Ella había logrado que él la deseara. Esa idea le enfurecía. Ella le había hecho creer que era especial, un mujer inteligente, sexy y adorable diferente a las demás. Casi había logrado que él se preocupara por ella.


Y mientras, todo el rato le había engañado.


–Gracias por venir –oyó que Paula susurraba tras él.


–No se preocupe, no es molestia –respondió la señora O'Keefe suavemente–. No podía permitir que usted y la pequeña Rosario marcharan a tierras lejanas sin mí, ¿verdad?


Pedro se dio cuenta de que la mujer comprendía mejor la verdad de la relación entre Paula y él de lo que demostraba: detectaba que algo no iba bien en aquel matrimonio y no quería que Paula y su bebé lo afrontaran solas.

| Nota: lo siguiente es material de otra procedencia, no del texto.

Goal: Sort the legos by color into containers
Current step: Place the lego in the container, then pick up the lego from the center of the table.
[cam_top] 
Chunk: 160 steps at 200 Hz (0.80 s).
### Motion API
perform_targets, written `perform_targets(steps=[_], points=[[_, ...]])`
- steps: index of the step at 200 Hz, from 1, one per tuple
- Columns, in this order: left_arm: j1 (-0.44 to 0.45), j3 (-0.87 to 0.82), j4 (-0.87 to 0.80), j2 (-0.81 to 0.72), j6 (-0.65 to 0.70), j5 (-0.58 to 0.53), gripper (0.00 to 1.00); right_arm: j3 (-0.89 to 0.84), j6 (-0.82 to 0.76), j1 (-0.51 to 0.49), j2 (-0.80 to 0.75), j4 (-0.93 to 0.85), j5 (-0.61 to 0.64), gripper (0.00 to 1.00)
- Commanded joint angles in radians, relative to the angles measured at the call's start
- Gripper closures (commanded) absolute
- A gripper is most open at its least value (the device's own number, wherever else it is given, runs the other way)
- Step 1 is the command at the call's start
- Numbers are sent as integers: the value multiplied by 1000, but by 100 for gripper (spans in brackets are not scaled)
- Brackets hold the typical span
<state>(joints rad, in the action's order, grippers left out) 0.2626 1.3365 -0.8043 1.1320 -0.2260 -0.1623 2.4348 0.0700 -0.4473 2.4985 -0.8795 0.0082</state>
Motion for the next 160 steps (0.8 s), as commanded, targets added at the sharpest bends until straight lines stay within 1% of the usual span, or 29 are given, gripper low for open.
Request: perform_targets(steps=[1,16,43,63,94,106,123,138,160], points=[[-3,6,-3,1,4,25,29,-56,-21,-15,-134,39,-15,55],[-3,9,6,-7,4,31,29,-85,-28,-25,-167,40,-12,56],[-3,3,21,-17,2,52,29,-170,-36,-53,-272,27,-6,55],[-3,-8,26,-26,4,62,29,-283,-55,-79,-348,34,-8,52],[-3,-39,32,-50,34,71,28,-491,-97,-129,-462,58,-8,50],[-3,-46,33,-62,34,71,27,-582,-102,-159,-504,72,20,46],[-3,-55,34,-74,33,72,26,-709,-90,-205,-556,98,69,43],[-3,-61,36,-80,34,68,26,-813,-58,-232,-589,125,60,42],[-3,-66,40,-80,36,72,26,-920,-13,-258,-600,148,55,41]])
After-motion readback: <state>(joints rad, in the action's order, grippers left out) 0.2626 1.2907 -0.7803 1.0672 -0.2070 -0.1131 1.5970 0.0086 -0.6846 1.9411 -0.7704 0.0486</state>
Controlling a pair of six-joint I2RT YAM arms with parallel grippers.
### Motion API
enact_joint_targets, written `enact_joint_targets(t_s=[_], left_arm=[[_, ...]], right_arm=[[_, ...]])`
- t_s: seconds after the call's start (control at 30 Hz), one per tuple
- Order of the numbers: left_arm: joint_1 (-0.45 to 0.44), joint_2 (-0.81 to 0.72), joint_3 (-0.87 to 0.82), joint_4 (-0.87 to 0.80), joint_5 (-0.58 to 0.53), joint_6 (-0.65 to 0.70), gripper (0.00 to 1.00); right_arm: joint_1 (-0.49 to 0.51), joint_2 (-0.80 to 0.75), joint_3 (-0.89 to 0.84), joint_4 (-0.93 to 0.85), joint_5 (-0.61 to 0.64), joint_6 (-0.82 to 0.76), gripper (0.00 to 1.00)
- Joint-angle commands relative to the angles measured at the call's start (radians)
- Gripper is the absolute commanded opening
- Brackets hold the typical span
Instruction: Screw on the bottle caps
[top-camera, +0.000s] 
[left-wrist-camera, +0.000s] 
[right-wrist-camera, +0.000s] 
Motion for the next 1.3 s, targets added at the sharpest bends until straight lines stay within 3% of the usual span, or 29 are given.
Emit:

Por el bien de Rosario, Pedro agradecía que la mujer hubiera accedido a acompañarlos. El le había ofrecido doblarle el sueldo por las molestias.


Quería que su hija recibiera el mejor cuidado. Y que no se viera separada de su cuidadora como le había sucedido a él de pequeño.


Pero le disgustaba la idea de que Paula tuviera una amiga. No quería que ella tuviera ningún consuelo, quería que sufriera. Pero no a costa de la felicidad de Rosario.


El chófer detuvo el coche a la entrada del helipuerto y el guardaespaldas jefe de Pedro, Lander, los escoltó hasta el helicóptero.


Tras un viaje de siete minutos, aterrizaron en el aeropuerto Teterboro y subieron al avión privado de Pedro. Era lujoso y muy cómodo. Pedro, Paula, Rosario y la señora O'Keefe eran los únicos pasajeros, atendidos por tres guardaespaldas, dos copilotos y dos azafatas, una de las cuales le llevó zumo y galletas a Rosario mientras la otra ofreció champán a Paula antes de despegar.


–Enhorabuena, señor Alfonso –felicitó la primera azafata y sonrió a Paula–. Y mis mejores deseos para usted también, señora Alfonso.


Señora Alfonso. Pedro se estremeció al oír el nombre.


El tenía esposa.


Una esposa a la cual odiaba.


Paula palideció. Agarró la copa de champán y miró incómoda a Pedro. El advirtió la pregunta de su mirada. ¿Qué pretendía él hacer con ella?


Él desvió la mirada con frialdad y, con su maletín en la mano, pasó delante de ella sin dirigirle la palabra. Sólo se detuvo para besar la cabeza despeinada de Rosario y se acomodó en el sofá en la parte trasera de la cabina. No quería ver el rostro hermoso y compungido de su esposa.


Ella no significaba nada para él, se dijo ferozmente. Nada.


Y así continuarían las cosas hasta que llegaran a Kauai, donde su casa en la playa les esperaba con el espacioso dormitorio con vistas al Pacífico.


Entonces ella aprendería cuál era su lugar en la vida de él.